Philippe Lécrivain, Études, juin 1984
Mille ans de Françaises
Les Françaises entre le Xe et XXe siècle ? Pour que son
« Regard » ne soit pas un survol, Michèle Sarde a choisi celles qui ont osé
le scandale de la liberté et du désir. Mais comment trouver les caractères qui domineront
ce qui, de siècle en siècle, deviendra un caractère national ?
Forte de dix ans d’enseignement aux États-Unis, c’est à dire sous l’œil des autres, Michèle Sarde
trouve notre premier signe distinctif : « l’espace féminin français est mixte ». Après six cent
cinquante pages de va-et-vient sur les fuseaux du temps, nous tenons notre deuxième clé. Dans cet
espace mixte, la Française a brodé au petit point une spécialité du pays plus renommée que le
lièvre à la royale ou le bordeaux : la conversation, la causerie. La Française a toujours
convoité, dérobé ou brandi ce pouvoir interdit : la parole. Faute d’en marquer la loi, elle en a au
moins tracé l’idée. La femme osait parfois exprimer ses passions. Neuf siècles ont coulé avant qu’elle
franchisse un pas de plus et revendique des droits.
Michèle Sarde, en un voyage fondé sur les textes, les biographies, et de très subtiles analyses,
nous mène – nous projette, nous ramène – du haut moyen-âge à nos jours.
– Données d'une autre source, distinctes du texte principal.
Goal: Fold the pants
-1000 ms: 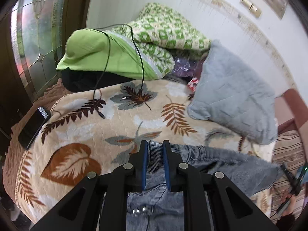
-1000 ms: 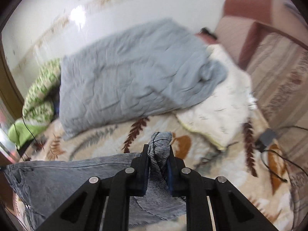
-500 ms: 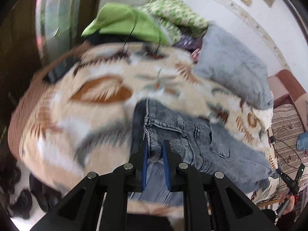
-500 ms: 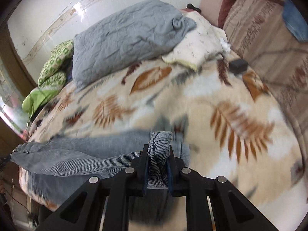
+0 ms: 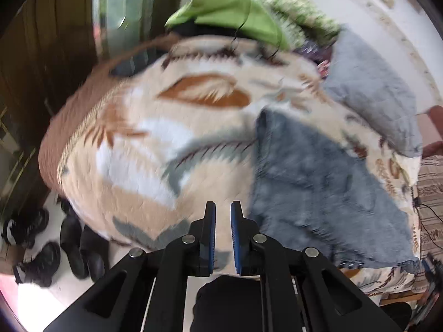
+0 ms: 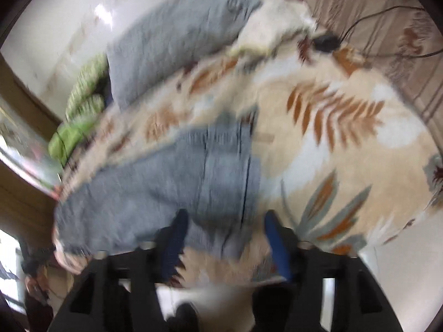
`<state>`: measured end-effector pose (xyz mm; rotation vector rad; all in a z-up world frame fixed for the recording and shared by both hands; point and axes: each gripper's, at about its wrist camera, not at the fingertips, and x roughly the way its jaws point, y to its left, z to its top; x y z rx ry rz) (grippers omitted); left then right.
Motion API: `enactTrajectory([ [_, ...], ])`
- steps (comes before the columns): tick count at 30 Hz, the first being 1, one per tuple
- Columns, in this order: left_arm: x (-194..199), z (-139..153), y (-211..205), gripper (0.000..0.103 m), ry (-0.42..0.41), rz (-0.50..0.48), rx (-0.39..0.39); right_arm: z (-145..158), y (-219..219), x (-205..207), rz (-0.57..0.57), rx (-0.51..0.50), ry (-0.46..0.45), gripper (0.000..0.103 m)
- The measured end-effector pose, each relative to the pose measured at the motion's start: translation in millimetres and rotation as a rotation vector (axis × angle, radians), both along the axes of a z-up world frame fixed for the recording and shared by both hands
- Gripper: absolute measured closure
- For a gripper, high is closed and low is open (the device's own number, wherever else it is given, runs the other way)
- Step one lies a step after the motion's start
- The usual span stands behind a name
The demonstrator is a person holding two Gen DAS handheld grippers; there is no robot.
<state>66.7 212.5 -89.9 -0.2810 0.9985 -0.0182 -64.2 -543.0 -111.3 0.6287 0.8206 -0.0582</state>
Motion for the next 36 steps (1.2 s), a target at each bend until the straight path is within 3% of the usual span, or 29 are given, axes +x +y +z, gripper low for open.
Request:
enactTrajectory([
  [3,1,19,-32,0.093,-0.055,-0.072,-0.012,7,-17,9,-0.045,0.073,-0.063,0.038],
  [7,5,27,-103,0.093,-0.086,-0.227,-0.021,-16,-14,51,-0.021,0.106,0.053,0.038],
  [12,12,11,-188,0.093,-0.056,-0.388,-0.001,-58,-10,81,-0.038,0.103,0.163,0.04],
  [13,15,5,-203,0.093,-0.043,-0.411,0.007,-62,-8,84,-0.028,0.096,0.18,0.046],
  [14,19,1,-214,0.093,-0.033,-0.43,0.01,-65,-6,87,-0.004,0.093,0.188,0.063],
  [18,26,-23,-254,0.093,0.013,-0.479,0.056,-49,6,87,0.017,-0.032,0.134,0.087],
  [24,23,-49,-271,0.093,0.062,-0.504,0.13,-13,2,91,-0.065,-0.101,-0.05,0.09],
  [27,17,-55,-272,0.093,0.048,-0.507,0.154,-7,-8,101,-0.103,-0.107,-0.098,0.091],
  [30,13,-56,-274,0.092,0.034,-0.509,0.182,-17,-15,116,-0.13,-0.183,-0.034,0.091],
  [34,11,-57,-276,0.086,0.02,-0.515,0.193,-39,-36,123,-0.189,-0.149,0.086,0.091],
  [36,9,-58,-277,0.081,0.01,-0.521,0.19,-33,-38,117,-0.2,-0.136,0.067,0.09],
])
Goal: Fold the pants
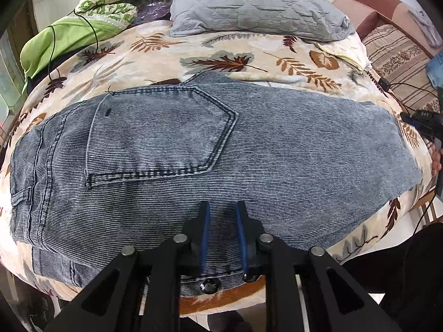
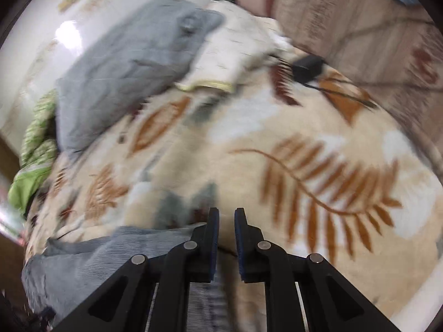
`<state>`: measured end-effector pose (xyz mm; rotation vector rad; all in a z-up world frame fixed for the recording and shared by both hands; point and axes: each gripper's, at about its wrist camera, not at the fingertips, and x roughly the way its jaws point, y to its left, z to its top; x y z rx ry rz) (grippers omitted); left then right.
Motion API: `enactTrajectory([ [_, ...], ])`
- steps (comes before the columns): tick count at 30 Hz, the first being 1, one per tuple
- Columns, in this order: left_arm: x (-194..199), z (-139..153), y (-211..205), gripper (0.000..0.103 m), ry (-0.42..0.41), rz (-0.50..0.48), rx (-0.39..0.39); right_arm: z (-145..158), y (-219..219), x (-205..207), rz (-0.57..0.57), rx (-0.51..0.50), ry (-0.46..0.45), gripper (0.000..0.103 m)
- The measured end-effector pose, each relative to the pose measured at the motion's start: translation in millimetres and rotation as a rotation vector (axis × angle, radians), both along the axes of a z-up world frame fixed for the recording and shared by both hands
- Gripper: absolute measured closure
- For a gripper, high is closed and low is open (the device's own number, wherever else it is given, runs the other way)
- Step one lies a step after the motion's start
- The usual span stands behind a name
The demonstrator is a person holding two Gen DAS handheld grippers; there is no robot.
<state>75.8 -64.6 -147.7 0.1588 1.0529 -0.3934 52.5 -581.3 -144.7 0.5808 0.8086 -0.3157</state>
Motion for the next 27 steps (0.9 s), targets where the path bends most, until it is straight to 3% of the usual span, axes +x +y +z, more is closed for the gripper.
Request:
enactTrajectory([
  [4,-4,-2,-5,0.073,-0.018,-0.011,0.006,19,27,-7,0.137,0.0,-0.11,0.09],
  [12,-11,-4,-5,0.07,-0.02,0.0,0.008,24,122,19,0.442,-0.014,-0.094,0.09],
  [21,-12,-4,-3,0.07,-0.013,0.002,-0.008,-23,161,62,0.507,-0.102,0.147,0.089],
  [25,-17,-6,-5,0.07,-0.034,-0.008,0.004,-23,154,74,0.482,-0.169,0.118,0.093],
  [27,-17,-3,-4,0.069,-0.027,-0.005,0.004,-24,147,81,0.454,-0.15,0.109,0.093],
])
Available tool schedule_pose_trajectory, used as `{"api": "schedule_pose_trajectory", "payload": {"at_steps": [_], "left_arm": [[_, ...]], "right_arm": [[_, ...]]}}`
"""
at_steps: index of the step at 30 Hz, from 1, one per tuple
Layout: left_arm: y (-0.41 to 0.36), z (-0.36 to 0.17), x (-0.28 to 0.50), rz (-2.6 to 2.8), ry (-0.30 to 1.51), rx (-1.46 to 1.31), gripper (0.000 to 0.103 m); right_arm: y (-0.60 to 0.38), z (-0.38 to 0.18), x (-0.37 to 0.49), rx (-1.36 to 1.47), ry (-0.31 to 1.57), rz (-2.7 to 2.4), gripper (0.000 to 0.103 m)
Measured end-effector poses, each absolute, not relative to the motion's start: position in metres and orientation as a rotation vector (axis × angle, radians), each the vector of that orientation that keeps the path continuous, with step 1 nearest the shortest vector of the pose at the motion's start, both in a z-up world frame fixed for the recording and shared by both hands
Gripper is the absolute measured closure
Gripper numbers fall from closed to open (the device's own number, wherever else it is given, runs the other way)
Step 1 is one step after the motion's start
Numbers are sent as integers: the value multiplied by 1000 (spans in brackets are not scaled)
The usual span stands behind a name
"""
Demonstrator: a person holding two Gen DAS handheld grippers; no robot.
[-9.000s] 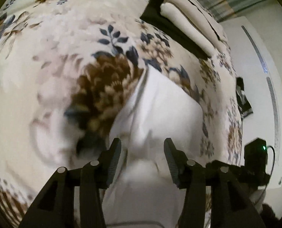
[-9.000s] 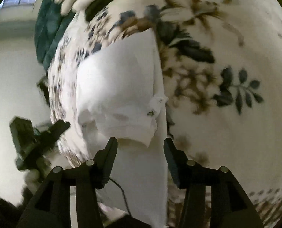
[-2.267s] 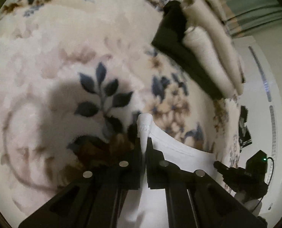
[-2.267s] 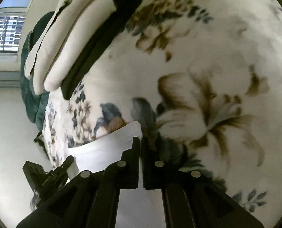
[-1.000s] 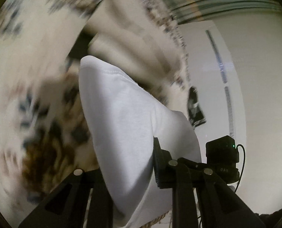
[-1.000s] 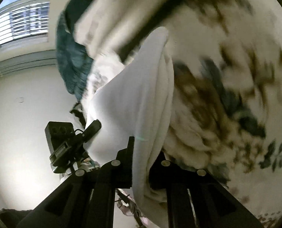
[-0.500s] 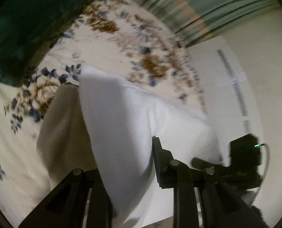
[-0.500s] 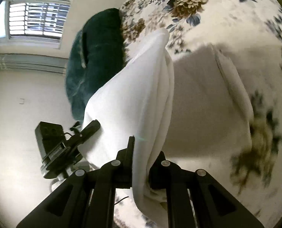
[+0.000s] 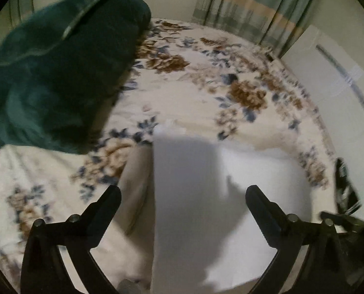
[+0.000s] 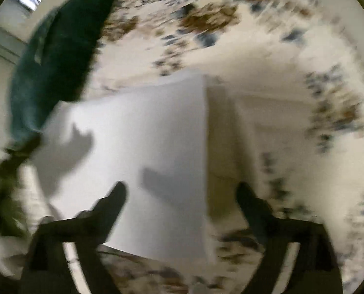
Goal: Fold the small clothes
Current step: 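Open both grippers and withdraw from the folded T-shirt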
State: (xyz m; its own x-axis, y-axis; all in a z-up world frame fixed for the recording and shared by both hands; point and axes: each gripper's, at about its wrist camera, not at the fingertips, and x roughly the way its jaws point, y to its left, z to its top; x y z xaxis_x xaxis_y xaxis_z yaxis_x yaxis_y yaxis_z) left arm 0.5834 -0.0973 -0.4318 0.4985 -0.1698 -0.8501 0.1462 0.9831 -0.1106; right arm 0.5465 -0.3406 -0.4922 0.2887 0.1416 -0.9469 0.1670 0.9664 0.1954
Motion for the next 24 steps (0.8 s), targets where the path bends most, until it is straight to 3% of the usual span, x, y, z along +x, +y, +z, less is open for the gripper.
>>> {"api": "schedule_pose_trajectory", "payload": {"at_steps": [9,24], "left_arm": [[-103,-390,512,-117,1004,38,0],[-110,-219,347,-71,806,56,0]], "right_arm": [[-332,-431,470,99,1174,-195,0],[-325,-220,292,41,910,-281,0]]}}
Elle conclut que
longtemps tout a été permis à la Française « même le talent, même l’intelligence ou
la créativité à condition qu’elle n’émigre pas complètement de son canton féminin où l’homme
la rejoint avec délices ». Il y a « couche-toi et charme ! » Il y a
« lève-toi et marche ! ». Et Michèle Sarde pense que
« c’est une femme debout que nous laisserons au seuil du XXIe siècle »
Une Française que peut-être le temps fondra, confondra avec l’ensemble des Occidentales.
Il était donc urgent d’en faire cet inventaire, où chacune trouvera ses racines ou ses rêves.
Dominique Desanti, Le Magazine Littéraire
Michèle Sarde
Qui vient de publier Regard sur les Françaises (Ed Stock)
Ce livre, bourré de références mais aussi d’anecdotes, se dévore avec le plus grand plaisir. Partie
de l’idée qu’il fallait détruire les stéréotypes et démystifier la Française (séductrice mais sans
cervelle, bonne maîtresse de maison mais volontiers intrigante), Michèle Sarde s’est laissée entraîner par
sa passion : « J’ai découvert, explique-t-elle, que des comportements spécifiques français prenaient
leurs racines très loin dans le passé, au Moyen Âge surtout ». Ce qui l’a surprise par exemple :
« que l’amour courtois a marqué l’histoire des Françaises ». Ou l’opposition entre la place
considérable qu’occupe la femme dans la société française au XIXe siècle et au début du
XXe (elle est notamment le sujet favori de nombreux écrivains et le peu de droits dont
elle jouit, assimilée longtemps aux mineurs et aux débiles).